Une technique ex vivo pour l'imagerie souris épithélium des voies respiratoires pour l'analyse quantitative de la fonction de cils mobiles importante pour comprendre la fonction de la clairance mucociliaire a été établi. Fraîchement récoltées souris trachée est coupé longitudinalement à travers le muscle trachéal et monté dans une chambre fortifiée peu profonde sur un plat à fond de verre. L'échantillon trachée est positionné le long de son axe pour tirer profit du muscle trachéal à se recourber longitudinalement. Cela permet à l'imagerie du mouvement ciliaire dans la vue de profil sur toute la longueur trachéale. Vidéos à 200 images / sec sont obtenus en utilisant l'interférence différentiel microscopie en contraste et une caméra numérique à haute vitesse pour permettre une analyse quantitative de la fréquence de battement des cils et forme d'onde ciliaire. Avec l'ajout de billes fluorescentes lors de l'imagerie, les cils écoulement de fluide générée peut également être déterminé. Le temps de protocole couvre environ 30 min, à 5 min de préparation chambre, 5-10 min pour l'échantillonmontage et 10-15 min pour vidéomicroscopie.

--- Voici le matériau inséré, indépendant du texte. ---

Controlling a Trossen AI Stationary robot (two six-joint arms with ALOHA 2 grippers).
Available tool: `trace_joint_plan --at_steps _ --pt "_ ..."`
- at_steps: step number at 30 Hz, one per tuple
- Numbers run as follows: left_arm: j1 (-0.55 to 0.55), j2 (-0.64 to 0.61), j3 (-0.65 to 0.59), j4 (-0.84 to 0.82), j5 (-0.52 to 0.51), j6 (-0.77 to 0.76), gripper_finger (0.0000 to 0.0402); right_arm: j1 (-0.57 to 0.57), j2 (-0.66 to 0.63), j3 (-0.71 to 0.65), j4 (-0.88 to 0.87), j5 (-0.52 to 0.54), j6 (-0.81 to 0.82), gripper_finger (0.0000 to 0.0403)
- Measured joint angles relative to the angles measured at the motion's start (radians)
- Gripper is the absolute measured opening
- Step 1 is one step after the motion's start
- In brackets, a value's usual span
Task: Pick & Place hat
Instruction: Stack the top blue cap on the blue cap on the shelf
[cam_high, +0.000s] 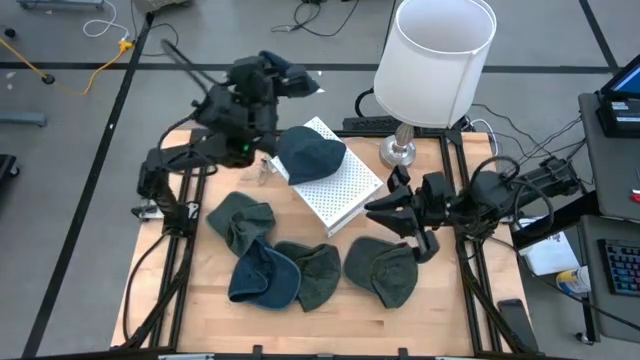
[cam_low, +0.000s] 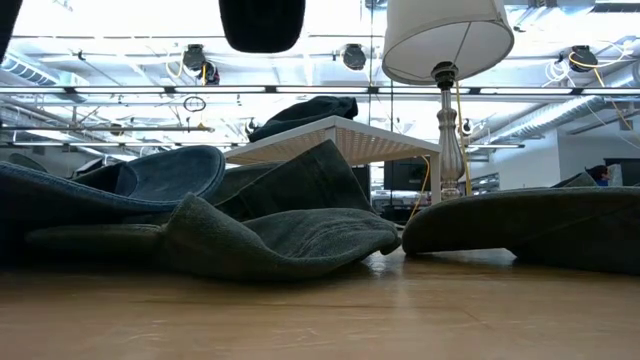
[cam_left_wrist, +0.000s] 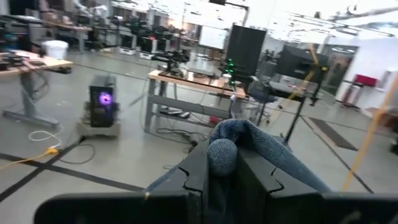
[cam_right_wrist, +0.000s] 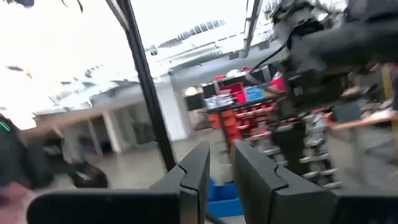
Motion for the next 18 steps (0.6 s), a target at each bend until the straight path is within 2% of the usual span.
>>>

Analyse de la fonction de cils mobiles dans l'épithélium des voies respiratoires est expérimentalement importantes pour comprendre les facteurs génétiques et environnementaux qui peuvent affecter la clairance muco-ciliaire et la santé pulmonaire 1. Le protocole simple mis au point pour l'imagerie de la souris épithélium des voies respiratoires constitue une méthode efficace pour interroger voies cils motilité des modèles mutants et KO souris et ne nécessitent que des compétences de base chez la souris dissection du tissu trachéal et l'imagerie ex vivo des voies respiratoires cils motilité avec vidéo-microscopie à haute résolution. Ce protocole a été établi et perfectionné au cours d'un écran de mutagenèse souris à grande échelle pour permettre une évaluation rapide de la fonction de cils mobiles (fréquence de battement de cils, la forme de battement de cils, cils flow généré) dans des mutants présentant une cardiopathie congénitale associée à hétérotaxie 2-5.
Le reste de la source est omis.